◆ Assignment: Find the string "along" in the listing below and return each line it appears in.

◆ Data extract:
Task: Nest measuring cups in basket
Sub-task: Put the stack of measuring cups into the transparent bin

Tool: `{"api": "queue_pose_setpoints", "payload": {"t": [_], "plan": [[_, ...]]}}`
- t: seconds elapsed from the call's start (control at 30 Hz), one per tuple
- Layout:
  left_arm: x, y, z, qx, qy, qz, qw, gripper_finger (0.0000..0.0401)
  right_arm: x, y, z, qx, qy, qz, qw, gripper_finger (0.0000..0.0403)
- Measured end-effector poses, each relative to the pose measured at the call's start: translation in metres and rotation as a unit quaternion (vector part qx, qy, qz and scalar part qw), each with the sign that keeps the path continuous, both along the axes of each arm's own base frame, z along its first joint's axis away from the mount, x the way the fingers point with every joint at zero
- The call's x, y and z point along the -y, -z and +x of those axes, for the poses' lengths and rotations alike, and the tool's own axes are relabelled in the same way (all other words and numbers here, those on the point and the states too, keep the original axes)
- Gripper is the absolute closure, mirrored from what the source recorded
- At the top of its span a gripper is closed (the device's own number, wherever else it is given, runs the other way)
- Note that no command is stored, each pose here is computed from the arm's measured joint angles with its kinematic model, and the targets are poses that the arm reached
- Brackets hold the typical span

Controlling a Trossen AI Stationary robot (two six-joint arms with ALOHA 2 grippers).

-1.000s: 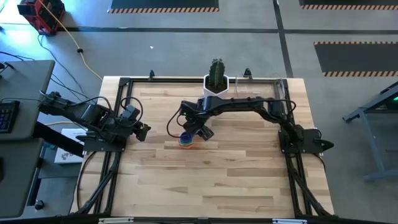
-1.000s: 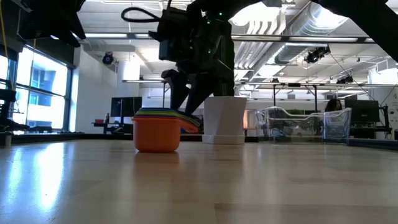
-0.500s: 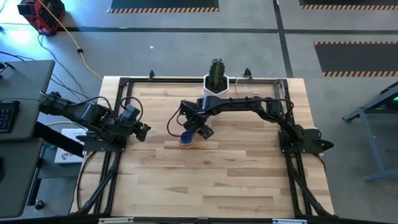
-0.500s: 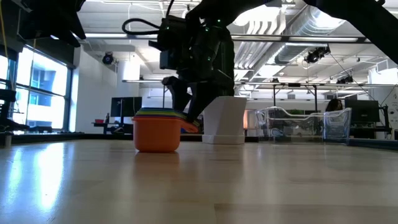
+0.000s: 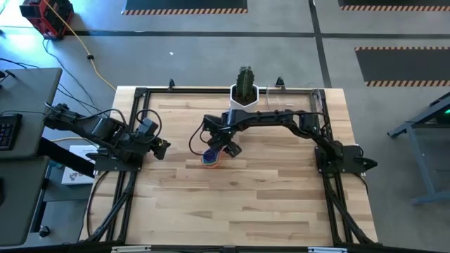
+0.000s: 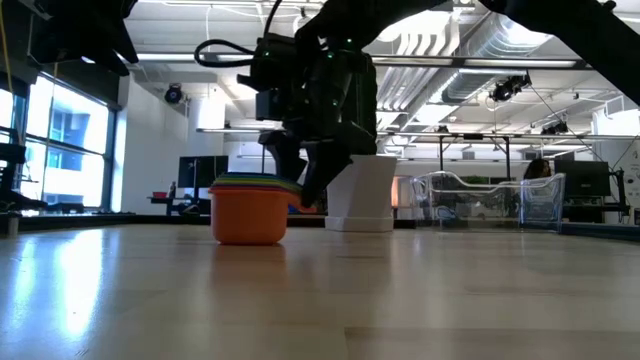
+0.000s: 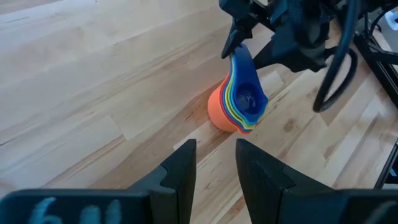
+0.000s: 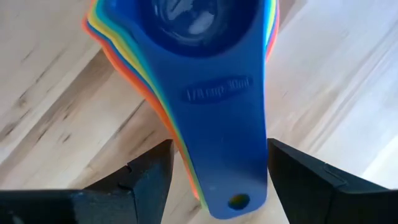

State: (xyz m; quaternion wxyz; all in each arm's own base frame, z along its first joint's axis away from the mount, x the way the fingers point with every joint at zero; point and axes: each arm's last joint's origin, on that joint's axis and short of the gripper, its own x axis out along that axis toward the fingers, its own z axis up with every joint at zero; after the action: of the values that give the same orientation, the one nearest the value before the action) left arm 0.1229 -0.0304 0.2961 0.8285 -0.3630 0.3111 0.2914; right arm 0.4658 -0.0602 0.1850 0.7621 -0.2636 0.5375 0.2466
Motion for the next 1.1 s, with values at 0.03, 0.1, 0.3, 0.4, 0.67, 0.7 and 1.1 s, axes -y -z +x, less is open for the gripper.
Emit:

◆ Completed exercise:
- Measured end-effector poses, each relative to the pose measured at the call's start: translation in metres and rotation as a unit quaternion (vector part qx, qy, qz and scalar part qw), each with the sign that keeps the path continuous, both along the axes of each arm's own base frame, z along its first joint's axis away from the mount, x the way the fingers point with every joint at zero
- The call's x, y and z point along the -y, -z and +x of those axes, for the poses' lengths and rotations alike, and the tool's own axes are relabelled in the same way (all other words and numbers here, those on the point and the states too, keep the original axes)
State: (xyz m; quaternion wxyz; all in each arm's own base frame, z along its first joint's axis away from the mount, x the way the fingers point with every joint at zero; point and axes: each arm's last joint's origin, on that joint's axis and short of the gripper, its own x axis out along that axis toward the fingers, its own z axis up with every joint at zero; after the action: of the values that give the same orientation, the one nearest the value before the action) left arm 0.1229 -0.0304 0.2961 0.8285 -0.3630 0.3111 0.2914; right arm 0.4658 -0.0602 0.1850 0.7621 -0.2636 0.5375 0.2466

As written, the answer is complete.